Greater than 4 minutes, my friend!
Mesay 3.0 review: The emergence of voice translation technologies has led to a host of translation computers. The newest one on the market is Mesay 3.0. Will the translation computers eventually replace the interpreter?
The emergence of the translation computer
In the translation industry much debate has been – and still is – on the rise of technologies that could potentially replace human translators, such as machine translations. For interpreters these debate seemed less fierce, with many professionals and clients alike admitting that interpreters are pretty indispensable in many cases. Yet one of the dangers seemingly lurking for interpreters is the rise of smart voice translators. In the past year a couple of these have been introduced on crowdfunding websites, all being funded with hundreds of thousands and even millions of dollars from interested consumers and businesses. Of them, Travis the Translator and Waverly are some of the best known. Mesay was successful as well, introducing its third offspring this week. I was able to do a first-hand review of the translation computer, curiously wondering about the strengths and weaknesses of this device in particular and the technology behind it in general.
Mesay 3.0 review
The Mesay 3.0 translation computer was launched as a crowdfunding project earlier this week. The device, made by Mesay in Shenzhen, China, is the third edition of the Mesay translation computer, offering simultaneous two-way voice and text translation in 50 languages without the need for any apps.
Mesay had already introduced the Mesay and Mesay 2.0 in the last years, but Mesay 3.0 has a new design and offers WIFI and Hotspot support, while its double microphones must ensure that spoken words are recognized more accurately. According to the Indiegogo project page the crowdfunding project only needs $3,000 to get the project successfully funded; at the time of writing this review and blog the project was 60% funded already. The early bird price for one Mesay is $99, but the actual retail price will be $179.

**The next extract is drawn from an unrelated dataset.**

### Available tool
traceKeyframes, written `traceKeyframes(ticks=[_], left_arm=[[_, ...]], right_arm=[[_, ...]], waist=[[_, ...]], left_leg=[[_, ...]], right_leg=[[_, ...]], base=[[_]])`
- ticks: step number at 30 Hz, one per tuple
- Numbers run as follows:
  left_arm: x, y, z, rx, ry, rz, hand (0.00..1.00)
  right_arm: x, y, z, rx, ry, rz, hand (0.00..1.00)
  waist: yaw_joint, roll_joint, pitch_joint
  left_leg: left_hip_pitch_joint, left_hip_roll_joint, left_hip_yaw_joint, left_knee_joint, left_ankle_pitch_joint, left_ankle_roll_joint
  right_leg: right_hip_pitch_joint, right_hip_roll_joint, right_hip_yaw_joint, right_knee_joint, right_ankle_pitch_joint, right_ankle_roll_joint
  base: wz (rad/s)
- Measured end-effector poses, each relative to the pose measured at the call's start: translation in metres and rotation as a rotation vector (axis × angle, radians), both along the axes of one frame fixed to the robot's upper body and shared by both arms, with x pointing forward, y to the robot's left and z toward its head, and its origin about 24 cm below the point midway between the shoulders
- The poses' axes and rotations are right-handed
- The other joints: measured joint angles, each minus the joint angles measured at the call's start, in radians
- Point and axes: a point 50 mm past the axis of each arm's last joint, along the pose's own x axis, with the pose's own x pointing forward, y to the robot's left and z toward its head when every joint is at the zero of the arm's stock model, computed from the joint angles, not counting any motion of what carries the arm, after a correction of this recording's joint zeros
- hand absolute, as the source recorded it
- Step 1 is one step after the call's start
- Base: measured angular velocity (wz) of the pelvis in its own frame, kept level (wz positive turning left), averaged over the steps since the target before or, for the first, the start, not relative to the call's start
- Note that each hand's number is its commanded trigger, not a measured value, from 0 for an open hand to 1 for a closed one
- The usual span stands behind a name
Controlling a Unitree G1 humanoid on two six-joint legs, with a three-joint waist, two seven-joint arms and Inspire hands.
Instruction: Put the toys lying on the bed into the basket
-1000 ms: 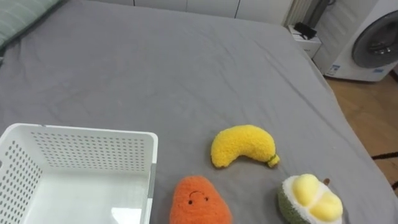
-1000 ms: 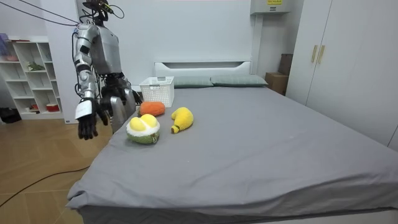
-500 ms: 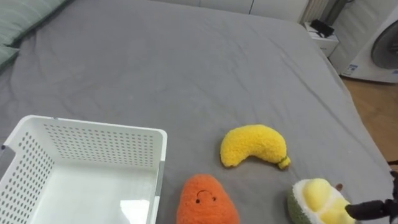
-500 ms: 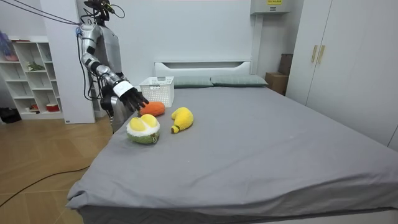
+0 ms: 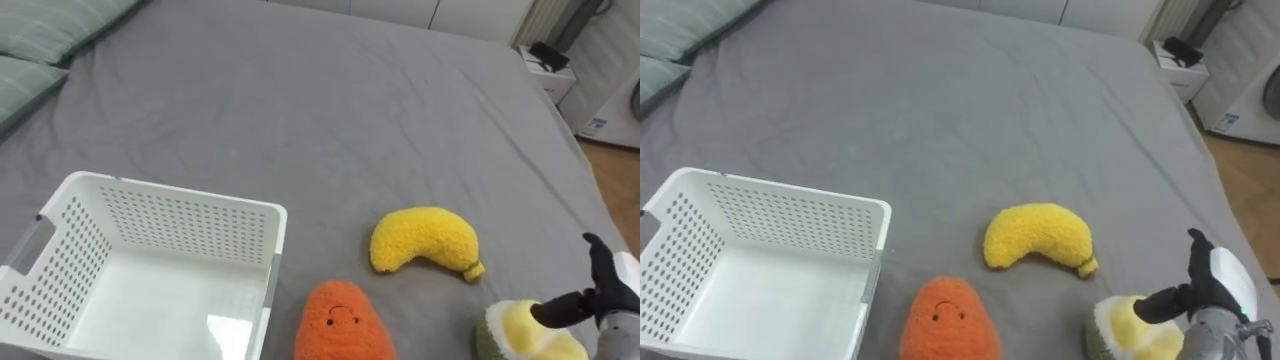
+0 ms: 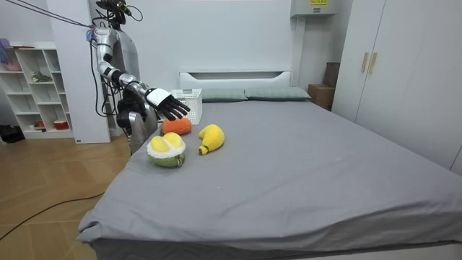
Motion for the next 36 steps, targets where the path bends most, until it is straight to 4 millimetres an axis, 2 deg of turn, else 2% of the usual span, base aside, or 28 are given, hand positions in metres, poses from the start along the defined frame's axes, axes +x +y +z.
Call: traceKeyframes(ticks=[5,12,16,24,25,26,27,28,29,32,36], left_arm=[[-0.002,0.000,0.000,-0.006,0.011,0.002,0.00],[-0.004,0.001,0.000,-0.019,0.033,0.010,0.00],[-0.005,0.001,0.000,-0.017,0.042,0.015,0.00],[0.001,0.003,0.001,-0.013,0.021,0.003,0.00],[0.001,0.003,0.001,-0.014,0.018,-0.001,0.00],[0.003,0.003,0.000,-0.016,0.013,-0.003,0.00],[0.003,0.002,0.000,-0.017,0.015,-0.002,0.00],[0.003,0.002,-0.001,-0.020,0.018,-0.002,0.00],[0.002,0.002,-0.001,-0.020,0.019,-0.003,0.00],[0.003,-0.001,-0.002,-0.027,0.023,-0.019,0.00],[0.004,-0.004,-0.003,-0.036,0.033,-0.054,0.00]], right_arm=[[-0.021,-0.004,-0.022,0.000,0.159,-0.007,0.00],[-0.045,-0.009,-0.040,-0.034,0.341,-0.012,0.00],[-0.062,-0.006,-0.054,0.000,0.464,-0.004,0.00],[-0.081,-0.009,-0.062,-0.055,0.566,0.014,0.00],[-0.082,-0.008,-0.063,-0.064,0.568,0.019,0.37],[-0.082,-0.008,-0.062,-0.071,0.563,0.017,0.59],[-0.082,-0.008,-0.062,-0.075,0.560,0.017,0.59],[-0.081,-0.008,-0.062,-0.083,0.551,0.017,0.87],[-0.081,-0.008,-0.062,-0.088,0.547,0.017,1.00],[-0.079,-0.010,-0.060,-0.131,0.517,0.011,1.00],[-0.076,-0.010,-0.058,-0.170,0.489,0.009,1.00]], waist=[[0.011,0.002,-0.0001],[0.010,-0.004,-0.0006],[0.017,-0.005,-0.0019],[0.020,-0.001,-0.0013],[0.020,0.002,-0.0011],[0.020,0.006,-0.0019],[0.020,0.008,-0.0023],[0.020,0.013,-0.0032],[0.020,0.015,-0.0035],[0.021,0.024,-0.0041],[0.020,0.023,-0.0031]], left_leg=[[0.001,-0.003,-0.018,0.012,0.000,0.000],[-0.010,-0.017,-0.055,0.017,0.006,0.005],[-0.009,-0.023,-0.064,0.022,0.009,0.008],[-0.015,-0.028,-0.081,0.029,0.009,0.009],[-0.015,-0.028,-0.081,0.030,0.009,0.009],[-0.016,-0.028,-0.081,0.030,0.009,0.009],[-0.016,-0.028,-0.081,0.030,0.009,0.009],[-0.016,-0.028,-0.081,0.030,0.009,0.009],[-0.016,-0.028,-0.081,0.030,0.009,0.009],[-0.015,-0.028,-0.082,0.030,0.009,0.009],[-0.016,-0.029,-0.090,0.031,0.009,0.009]], right_leg=[[0.013,-0.002,-0.018,0.000,0.000,0.000],[0.020,-0.017,-0.055,-0.004,-0.003,0.004],[0.030,-0.019,-0.060,-0.014,-0.005,0.007],[0.035,-0.019,-0.081,-0.016,-0.006,0.009],[0.035,-0.019,-0.081,-0.016,-0.006,0.009],[0.034,-0.019,-0.081,-0.016,-0.006,0.009],[0.034,-0.019,-0.081,-0.016,-0.006,0.009],[0.034,-0.019,-0.081,-0.015,-0.006,0.009],[0.034,-0.019,-0.081,-0.015,-0.006,0.009],[0.035,-0.018,-0.081,-0.014,-0.006,0.009],[0.038,-0.018,-0.086,-0.015,-0.006,0.009]], base=[[0.10],[0.15],[0.07],[0.06],[0.00],[0.00],[0.00],[0.00],[0.00],[0.00],[0.05]])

The device looks pretty simple, having a flat rounded design with a display, a power button, two microphone buttons (one for each language set) and a volume button. After turning it on users see a main menu with an option for voice translation, robot dialing, multilingual usage and a setup button. Right after powering on and after waking up the device from sleep mode it seems a bit buggish, refreshing the screen several times and not reacting to user input. Touching the screen does not activate any function in that case. Once the screen seems to have come to ‘rest’, it works. Users can set up the network (required to get the translation computer working) and enable the voice translation function. Once the basic settings are established, the voice translator can be used.
The voice translator screen is quite simple: it shows a blue and a red arrow (similar to the microphone buttons below the display) that enable users to set two languages. The arrows offer access to a host of languages, including Asian and European languages. Once set, users can press the respective microphone button, and tell the voice translator what they wish. It will then output this in spoken words. For testing purposes I set the languages on Dutch and English, enabling me to judge the quality of the translations in this language pair. It is important to note that the voice translator won’t work when there is no network connection.
Does the translation computer a good job?
After the initial setup it is time to give the Mesay 3.0 a try. That is quite simple: press the button, say what you want to say and wait until the text is translated. Actually, it is a bit hilarious. After a slight delay a female voice delivers an automatic translation, literally translating the text from Dutch into English and vice versa. Curious people around me cannot wait to put the device to the test, telling jokes, using difficult words, etc. In some cases the translations are quite accurate, but in other cases the translation computer doesn’t quite nail it, outputting a translation that does not make sense at all or only delivering the first part of the speech. In most cases it is enough to understand the meaning, but sometimes difficult sayings require the speaker to re-think his wordings and re-formulate the sentence.
Is the end of the interpreter near?
After having tested the device the feelings are mixed: while the technology is interesting and promising, and Mesay 3.0 does a good job in some cases, in other cases it fails badly. To deliver the most accurate results, people should also input one sentence at a time, which delays the message enormously. These are things flesh and blood interpreters are great at, delivering an accurate translation (word by word if required or somewhat more freely if possible). Furthermore they can listen to more than one sentence at a time, not hindering a person delivering their speech and not necessarily delaying the message to be shared. One of the great differences between the Mesay 3.0 (and many similar devices) therefore is that this device will be centre stage during a talk, while interpreters tend to be as invisible as possible when doing their jobs.
Given the translation flaws and the technological limitations of the current technology the answer on the introductory question (“Will the interpreter survive technology”) should be positive: at the moment the technology used in this type of devices is too generic and error-prone to be used effectively. While the Mesay 3.0 could do a great job in simple talks (in the English-Dutch language pair at least), it could generate poor results in business meetings and other critical discussions. Of course the translation computer offers interested travelers and geeks a great gadget to show and use, and in many cases is only a soft brew of advanced business technologies, so there might be many more intrusive technologies lurking to replace the interpreter. Voice translators might leave users and general audiences in awe (which is what I saw at a conference for professional translators and interpreters last year) but this kind of device will not rock the foundations of their industry yet.